Tom Delcambre, meanwhile, will be showing a selection of 18th and 19th century glassware, porcelain, miniatures, portraits and furniture, mixed with mid-century items. "My goal is to show people that you can do a great lamp from the '60s with a wonderful 18th century chest or desk," Delcambre said. 

Yet it's the full-size, hand-made paper dresses that Delcambre is set to have on hand that will likely be the talk of the trend watchers at Market. Collected by celebrities like Faith Hill, as well as private clients, and coveted by museums, the Nashville-based artist and antiques specialist says he is "looking forward to exhibiting in High Point for the first time."
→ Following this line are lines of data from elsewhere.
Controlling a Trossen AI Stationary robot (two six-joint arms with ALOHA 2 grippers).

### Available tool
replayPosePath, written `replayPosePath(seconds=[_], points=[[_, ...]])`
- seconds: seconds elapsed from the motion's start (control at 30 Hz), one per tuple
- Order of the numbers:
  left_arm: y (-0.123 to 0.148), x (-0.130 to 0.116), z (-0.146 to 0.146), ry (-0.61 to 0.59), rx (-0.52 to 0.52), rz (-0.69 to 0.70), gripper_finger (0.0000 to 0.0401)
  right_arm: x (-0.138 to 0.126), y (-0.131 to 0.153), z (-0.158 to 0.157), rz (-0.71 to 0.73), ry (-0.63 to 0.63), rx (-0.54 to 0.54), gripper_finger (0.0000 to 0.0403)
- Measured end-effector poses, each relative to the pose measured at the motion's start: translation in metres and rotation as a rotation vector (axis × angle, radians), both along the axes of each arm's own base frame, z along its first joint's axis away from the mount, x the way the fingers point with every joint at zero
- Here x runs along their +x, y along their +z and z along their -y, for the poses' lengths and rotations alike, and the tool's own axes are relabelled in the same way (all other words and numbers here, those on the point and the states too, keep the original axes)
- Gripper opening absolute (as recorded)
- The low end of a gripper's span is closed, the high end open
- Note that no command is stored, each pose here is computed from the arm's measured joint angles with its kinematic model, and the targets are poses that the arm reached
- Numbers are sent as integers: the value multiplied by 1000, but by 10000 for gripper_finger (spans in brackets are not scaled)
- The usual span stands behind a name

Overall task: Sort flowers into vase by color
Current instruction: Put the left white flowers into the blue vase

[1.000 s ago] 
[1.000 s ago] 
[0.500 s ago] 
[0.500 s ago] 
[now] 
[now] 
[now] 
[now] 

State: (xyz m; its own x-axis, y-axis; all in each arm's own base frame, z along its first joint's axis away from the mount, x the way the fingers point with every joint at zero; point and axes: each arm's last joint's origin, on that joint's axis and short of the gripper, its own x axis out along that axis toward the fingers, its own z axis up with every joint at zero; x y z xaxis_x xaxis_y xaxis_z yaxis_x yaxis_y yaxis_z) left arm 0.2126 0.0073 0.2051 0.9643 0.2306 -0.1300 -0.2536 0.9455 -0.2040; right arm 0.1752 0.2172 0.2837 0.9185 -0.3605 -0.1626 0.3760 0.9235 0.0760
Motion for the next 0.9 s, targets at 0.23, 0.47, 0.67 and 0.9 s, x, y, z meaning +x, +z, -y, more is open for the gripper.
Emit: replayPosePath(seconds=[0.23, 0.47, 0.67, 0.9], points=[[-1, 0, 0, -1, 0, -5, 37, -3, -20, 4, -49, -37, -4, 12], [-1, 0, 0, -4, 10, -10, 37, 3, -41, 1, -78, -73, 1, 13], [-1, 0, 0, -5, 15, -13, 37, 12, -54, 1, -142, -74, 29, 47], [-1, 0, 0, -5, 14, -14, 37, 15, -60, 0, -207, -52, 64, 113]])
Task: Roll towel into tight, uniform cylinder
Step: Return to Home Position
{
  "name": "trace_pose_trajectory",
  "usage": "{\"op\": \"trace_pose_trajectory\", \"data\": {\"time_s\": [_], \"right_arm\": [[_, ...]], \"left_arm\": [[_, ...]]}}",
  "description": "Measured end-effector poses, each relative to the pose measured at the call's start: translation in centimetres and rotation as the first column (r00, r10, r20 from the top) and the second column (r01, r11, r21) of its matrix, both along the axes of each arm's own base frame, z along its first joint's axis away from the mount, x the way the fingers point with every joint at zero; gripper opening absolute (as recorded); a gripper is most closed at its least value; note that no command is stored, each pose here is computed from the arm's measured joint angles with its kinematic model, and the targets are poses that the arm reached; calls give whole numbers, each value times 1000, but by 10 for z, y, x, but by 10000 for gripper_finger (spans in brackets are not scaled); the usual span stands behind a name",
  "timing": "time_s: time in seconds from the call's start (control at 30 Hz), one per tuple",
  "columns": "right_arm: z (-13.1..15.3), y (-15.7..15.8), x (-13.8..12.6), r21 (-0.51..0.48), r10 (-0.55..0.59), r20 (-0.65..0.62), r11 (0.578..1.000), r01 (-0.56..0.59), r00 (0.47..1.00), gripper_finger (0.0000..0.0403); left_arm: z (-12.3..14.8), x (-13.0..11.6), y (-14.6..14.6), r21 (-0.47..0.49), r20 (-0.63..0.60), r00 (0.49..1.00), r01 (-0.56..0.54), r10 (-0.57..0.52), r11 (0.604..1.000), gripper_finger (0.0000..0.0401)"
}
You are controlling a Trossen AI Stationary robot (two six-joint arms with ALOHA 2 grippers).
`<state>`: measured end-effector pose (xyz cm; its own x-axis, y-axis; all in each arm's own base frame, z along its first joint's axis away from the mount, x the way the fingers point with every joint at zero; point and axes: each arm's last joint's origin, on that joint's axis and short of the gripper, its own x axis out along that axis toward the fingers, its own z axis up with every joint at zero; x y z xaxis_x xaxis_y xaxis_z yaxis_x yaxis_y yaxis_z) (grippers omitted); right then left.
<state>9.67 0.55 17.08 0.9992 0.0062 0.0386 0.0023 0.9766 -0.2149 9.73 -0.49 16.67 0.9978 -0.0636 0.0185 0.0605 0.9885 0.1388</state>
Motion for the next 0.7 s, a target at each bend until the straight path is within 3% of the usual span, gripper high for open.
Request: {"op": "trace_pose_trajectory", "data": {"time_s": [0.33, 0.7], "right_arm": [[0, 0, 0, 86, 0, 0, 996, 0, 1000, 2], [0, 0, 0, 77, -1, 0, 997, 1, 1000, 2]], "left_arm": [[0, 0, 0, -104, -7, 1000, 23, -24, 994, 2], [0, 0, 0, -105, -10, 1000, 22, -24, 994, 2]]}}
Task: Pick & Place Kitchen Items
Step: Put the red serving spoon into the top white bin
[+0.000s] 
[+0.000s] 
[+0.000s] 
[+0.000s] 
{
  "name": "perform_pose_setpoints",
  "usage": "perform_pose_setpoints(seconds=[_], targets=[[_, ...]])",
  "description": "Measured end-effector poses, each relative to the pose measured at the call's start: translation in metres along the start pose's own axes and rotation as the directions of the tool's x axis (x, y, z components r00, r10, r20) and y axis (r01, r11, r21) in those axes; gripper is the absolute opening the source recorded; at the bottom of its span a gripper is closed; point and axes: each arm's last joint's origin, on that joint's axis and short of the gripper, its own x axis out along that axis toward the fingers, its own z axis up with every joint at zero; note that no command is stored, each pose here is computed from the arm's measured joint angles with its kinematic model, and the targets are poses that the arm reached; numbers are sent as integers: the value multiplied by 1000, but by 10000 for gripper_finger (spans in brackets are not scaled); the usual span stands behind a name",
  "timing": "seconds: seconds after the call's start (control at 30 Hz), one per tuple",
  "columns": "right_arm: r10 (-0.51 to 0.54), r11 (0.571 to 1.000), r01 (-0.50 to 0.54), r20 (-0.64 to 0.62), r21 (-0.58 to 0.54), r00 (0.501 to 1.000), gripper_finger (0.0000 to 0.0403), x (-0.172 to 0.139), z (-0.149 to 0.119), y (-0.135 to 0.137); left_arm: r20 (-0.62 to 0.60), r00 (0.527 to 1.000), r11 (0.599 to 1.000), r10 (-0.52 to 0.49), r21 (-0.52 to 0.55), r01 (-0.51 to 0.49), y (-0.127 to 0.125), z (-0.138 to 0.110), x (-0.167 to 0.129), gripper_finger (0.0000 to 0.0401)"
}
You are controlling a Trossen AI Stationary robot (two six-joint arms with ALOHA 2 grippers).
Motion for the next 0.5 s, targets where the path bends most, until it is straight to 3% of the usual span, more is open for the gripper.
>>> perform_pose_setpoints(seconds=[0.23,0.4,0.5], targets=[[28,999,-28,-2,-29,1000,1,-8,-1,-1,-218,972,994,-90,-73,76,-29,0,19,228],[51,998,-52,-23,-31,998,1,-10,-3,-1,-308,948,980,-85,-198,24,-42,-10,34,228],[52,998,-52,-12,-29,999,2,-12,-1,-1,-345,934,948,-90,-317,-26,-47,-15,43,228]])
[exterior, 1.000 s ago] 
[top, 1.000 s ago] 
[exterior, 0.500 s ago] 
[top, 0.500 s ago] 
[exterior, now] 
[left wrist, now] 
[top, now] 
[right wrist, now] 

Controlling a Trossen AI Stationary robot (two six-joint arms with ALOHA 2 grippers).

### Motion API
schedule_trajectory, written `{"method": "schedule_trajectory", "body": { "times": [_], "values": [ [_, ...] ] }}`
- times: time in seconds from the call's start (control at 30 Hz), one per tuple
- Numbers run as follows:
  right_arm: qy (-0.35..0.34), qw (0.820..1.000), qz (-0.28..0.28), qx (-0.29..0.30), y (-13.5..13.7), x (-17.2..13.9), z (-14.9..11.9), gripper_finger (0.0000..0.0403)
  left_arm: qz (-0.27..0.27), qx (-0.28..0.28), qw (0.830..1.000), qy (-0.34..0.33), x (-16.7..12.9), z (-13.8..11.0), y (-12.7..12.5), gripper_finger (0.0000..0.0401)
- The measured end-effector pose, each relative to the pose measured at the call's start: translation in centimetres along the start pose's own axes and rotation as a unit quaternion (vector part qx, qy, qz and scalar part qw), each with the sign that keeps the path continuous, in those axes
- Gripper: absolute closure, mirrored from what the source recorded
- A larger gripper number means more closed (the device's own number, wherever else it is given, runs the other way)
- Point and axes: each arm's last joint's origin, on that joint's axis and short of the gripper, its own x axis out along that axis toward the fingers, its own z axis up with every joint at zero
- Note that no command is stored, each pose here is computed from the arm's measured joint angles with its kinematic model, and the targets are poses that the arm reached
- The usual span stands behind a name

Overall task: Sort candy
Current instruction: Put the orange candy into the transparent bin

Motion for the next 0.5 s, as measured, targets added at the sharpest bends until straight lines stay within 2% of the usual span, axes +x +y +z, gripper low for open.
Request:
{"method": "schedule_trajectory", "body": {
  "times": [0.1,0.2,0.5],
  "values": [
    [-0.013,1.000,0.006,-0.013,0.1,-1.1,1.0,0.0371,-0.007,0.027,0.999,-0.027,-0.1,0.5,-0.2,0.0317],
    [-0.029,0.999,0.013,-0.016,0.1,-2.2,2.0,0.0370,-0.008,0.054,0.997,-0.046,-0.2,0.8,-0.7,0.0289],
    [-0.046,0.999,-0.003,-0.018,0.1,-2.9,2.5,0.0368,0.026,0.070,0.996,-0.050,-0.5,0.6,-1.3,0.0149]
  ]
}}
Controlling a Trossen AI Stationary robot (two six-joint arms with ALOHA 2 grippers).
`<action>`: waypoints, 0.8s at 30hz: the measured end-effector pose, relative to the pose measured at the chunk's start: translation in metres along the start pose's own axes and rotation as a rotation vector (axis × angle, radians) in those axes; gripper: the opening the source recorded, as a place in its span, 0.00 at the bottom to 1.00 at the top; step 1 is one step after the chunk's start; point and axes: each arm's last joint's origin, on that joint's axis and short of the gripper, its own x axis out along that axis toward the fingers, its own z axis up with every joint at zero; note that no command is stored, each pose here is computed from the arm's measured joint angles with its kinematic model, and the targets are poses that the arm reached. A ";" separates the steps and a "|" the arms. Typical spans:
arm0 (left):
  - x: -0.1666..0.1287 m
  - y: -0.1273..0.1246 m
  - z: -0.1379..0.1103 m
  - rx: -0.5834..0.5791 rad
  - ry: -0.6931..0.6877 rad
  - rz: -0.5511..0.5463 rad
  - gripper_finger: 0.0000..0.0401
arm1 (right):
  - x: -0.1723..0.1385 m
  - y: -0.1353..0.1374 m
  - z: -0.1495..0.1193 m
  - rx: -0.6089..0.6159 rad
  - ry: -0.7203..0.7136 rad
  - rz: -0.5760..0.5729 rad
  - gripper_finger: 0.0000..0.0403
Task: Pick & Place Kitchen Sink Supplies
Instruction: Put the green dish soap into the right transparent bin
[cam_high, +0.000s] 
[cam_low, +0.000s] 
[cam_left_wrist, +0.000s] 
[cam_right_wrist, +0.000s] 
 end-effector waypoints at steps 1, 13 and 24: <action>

Another young artist  is Paul Clements. The Lynchburg, Va., native started blowing glass at the age of 20, and is equally adept in metal. Fifteen years later, he is gaining a worldwide reputation for mixed media sculptures that "take glass off a pedestal and put it up on the wall." Or hang it from the ceiling, as the case may be, given Clements' experiences working with lighting equipment in a chandelier factory. Indeed, he has created a stunning chandelier for the Antique & Design Center itself, utilizing reclaimed wood and powder-coated aluminum, which will hang front and center at the show.   

Those seeking eclectic, fine quality antiques and architecturals of integrity should check out Joseph, Joseph, Joseph. The Charlottesville, Va.-based firm (named for three generations of antiques dealers) offers an ever-changing mix of unusual, period and Continental antiques from England, France, Sweden and the Americas dating from the 17th century. Specialists in locating, relocating, disassembling and reassembling historic buildings from the 18th and 19th centuries, the Josephs will have on hand pieces like a huge Kramer Bros. cast iron garden urn, a pair of 19th century cast iron lions and a pair of eight-foot tall, 19th century French limestone gate piers that once graced a chateau in Provence. "These are the real thing," said Phyllis Joseph. "We deal a lot with stone and we care about the provenance." 

Del Ray Simmons principal of Atlanta-based Antique Decorative Arts is exhibiting for the first time in High Point too. Known as a "dealer's dealer with an historian's knowledge of marks and hallmarks," Simmons specializes in European antiques, oil paintings and smalls of every description from sterling to porcelain, crystal and tortoiseshell. Those who know him best say he will key in on 19th century American and European antiques in High Point, including furniture, paintings and lighting.